*EXERCISE DIRECTIONS*. Begin at the top of the records below and return each line exactly through the line with "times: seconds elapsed". Skip pictures.

*ENTRIES SUPPLIED*.
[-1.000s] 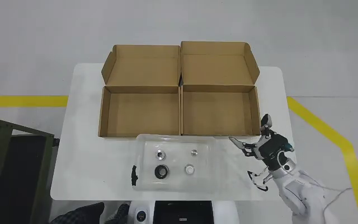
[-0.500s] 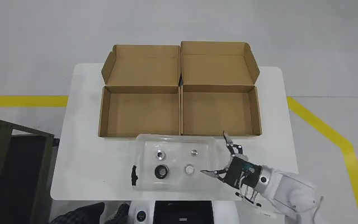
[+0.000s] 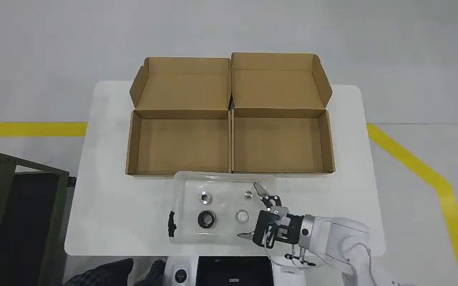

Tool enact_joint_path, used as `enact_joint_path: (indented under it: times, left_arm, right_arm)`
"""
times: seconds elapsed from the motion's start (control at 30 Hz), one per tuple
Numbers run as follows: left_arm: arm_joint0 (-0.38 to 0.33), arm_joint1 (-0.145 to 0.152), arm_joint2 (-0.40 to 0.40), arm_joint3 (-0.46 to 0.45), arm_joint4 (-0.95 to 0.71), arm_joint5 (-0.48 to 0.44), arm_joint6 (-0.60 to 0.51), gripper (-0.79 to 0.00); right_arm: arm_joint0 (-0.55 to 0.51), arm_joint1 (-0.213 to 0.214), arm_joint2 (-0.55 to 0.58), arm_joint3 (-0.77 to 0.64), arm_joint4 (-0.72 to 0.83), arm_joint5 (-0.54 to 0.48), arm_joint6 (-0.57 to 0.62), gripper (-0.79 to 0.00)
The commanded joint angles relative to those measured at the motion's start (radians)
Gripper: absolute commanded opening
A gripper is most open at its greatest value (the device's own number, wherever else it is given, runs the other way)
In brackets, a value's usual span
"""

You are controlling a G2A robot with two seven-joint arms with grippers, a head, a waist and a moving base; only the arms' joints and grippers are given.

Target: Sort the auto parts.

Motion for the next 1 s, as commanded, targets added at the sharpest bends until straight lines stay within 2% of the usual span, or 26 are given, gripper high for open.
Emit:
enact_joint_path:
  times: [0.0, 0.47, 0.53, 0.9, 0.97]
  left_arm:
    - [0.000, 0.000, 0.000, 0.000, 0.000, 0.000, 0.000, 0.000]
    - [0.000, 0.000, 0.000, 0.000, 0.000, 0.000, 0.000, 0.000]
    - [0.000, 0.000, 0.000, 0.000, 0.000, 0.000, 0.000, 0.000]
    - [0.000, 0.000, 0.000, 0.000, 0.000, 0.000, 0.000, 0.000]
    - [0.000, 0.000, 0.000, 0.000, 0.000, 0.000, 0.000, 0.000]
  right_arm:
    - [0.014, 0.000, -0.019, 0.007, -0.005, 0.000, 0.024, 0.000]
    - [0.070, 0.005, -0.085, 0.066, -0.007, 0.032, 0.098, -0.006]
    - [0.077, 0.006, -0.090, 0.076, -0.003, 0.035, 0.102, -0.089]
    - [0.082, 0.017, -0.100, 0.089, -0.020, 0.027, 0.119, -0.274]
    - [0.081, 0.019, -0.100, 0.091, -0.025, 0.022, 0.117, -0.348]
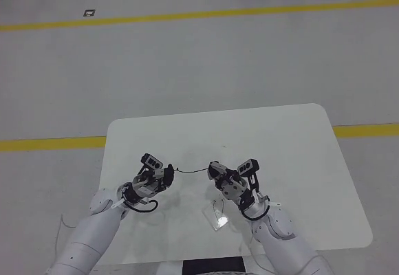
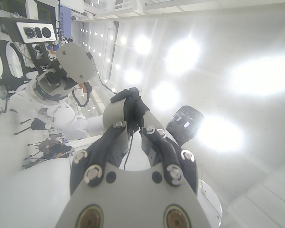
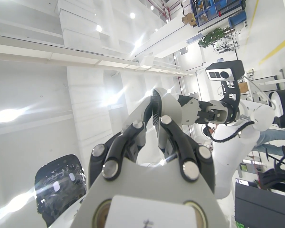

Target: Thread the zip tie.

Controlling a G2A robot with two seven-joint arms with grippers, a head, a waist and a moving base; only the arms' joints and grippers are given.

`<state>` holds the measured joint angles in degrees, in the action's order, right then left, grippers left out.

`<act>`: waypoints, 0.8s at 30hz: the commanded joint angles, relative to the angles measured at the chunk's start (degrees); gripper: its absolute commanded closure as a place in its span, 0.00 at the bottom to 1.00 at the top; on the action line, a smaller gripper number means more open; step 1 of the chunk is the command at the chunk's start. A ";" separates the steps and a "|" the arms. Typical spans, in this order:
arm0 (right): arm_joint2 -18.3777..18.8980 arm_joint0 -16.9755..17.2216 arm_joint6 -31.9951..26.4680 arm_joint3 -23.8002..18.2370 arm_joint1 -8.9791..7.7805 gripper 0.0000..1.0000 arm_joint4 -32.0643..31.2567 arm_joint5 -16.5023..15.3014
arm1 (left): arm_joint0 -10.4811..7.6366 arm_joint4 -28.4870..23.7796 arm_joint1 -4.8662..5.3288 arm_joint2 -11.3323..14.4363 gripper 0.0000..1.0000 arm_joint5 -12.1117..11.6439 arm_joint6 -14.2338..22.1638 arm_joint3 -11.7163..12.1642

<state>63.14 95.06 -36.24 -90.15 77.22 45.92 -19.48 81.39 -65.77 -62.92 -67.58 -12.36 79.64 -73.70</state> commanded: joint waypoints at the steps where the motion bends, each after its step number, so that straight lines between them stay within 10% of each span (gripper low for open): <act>1: 0.52 0.13 0.05 -0.15 0.04 1.00 0.06 0.00 | 0.00 0.00 0.00 0.00 1.00 0.00 0.00 0.00; 4: 1.73 0.64 0.40 -0.82 0.11 1.00 -0.85 0.00 | 0.00 0.00 0.00 0.00 1.00 0.00 0.00 0.00; 6: 2.50 0.79 1.24 -1.12 0.13 0.00 -1.95 0.00 | 0.00 0.00 0.00 0.00 1.00 0.00 0.00 0.00; 16: 2.62 0.70 1.56 -1.13 0.12 0.00 -2.34 0.00 | 0.00 0.00 0.00 0.00 1.00 0.00 0.00 0.00; 24: 9.04 3.82 11.08 -8.32 0.05 0.00 -18.90 0.00 | 0.12 5.54 0.46 -0.68 1.00 -2.29 0.00 -2.40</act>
<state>71.35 98.29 -25.98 -97.70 77.21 28.46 -19.48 81.39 -61.58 -62.60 -67.97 -13.96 79.24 -75.60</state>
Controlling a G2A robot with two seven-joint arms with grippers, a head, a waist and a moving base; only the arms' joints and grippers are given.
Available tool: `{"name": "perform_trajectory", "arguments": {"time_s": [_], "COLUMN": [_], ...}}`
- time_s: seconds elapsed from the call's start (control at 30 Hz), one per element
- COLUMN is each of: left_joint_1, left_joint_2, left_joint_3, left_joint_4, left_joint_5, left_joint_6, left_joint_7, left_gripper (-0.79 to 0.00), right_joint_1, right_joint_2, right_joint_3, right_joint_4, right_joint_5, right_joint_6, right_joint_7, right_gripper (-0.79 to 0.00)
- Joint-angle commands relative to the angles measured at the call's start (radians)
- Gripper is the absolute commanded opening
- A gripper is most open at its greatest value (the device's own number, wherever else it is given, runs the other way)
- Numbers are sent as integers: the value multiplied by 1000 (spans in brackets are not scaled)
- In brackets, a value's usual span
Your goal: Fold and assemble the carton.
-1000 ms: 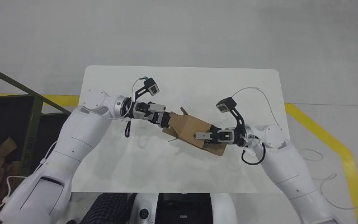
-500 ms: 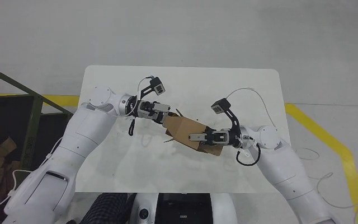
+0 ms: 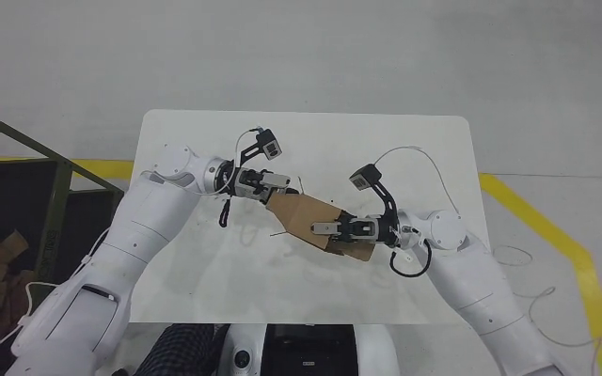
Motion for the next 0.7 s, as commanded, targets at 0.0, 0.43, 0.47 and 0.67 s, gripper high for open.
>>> {"name": "perform_trajectory", "arguments": {"time_s": [0.0,0.43,0.47,0.67], "left_joint_1": [-1,-1,3,29], "left_joint_2": [-1,1,3,14], "left_joint_3": [0,-20,-28,-72], "left_joint_4": [1,16,17,9], "left_joint_5": [0,-1,0,11], "left_joint_6": [0,-10,-11,-9], "left_joint_7": [0,0,0,5], "left_gripper": [0,0,0,0], "right_joint_1": [1,3,2,-7], "right_joint_2": [-1,-3,-2,3], "right_joint_3": [0,9,14,28], "right_joint_4": [4,25,26,27], "right_joint_5": [3,36,40,79], "right_joint_6": [1,-1,-2,-3], "right_joint_7": [-6,5,10,72], "right_gripper": [-785,-785,-785,-785]}}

*REPLY*.
[-1.000s] 
[-0.500s] 
[+0.000s] 

Tool enact_joint_path, used as `enact_joint_path: (indented under it: times, left_arm, right_arm)`
"""
times: seconds elapsed from the motion's start (control at 30 Hz), one per tuple

For this exercise, the work is now complete.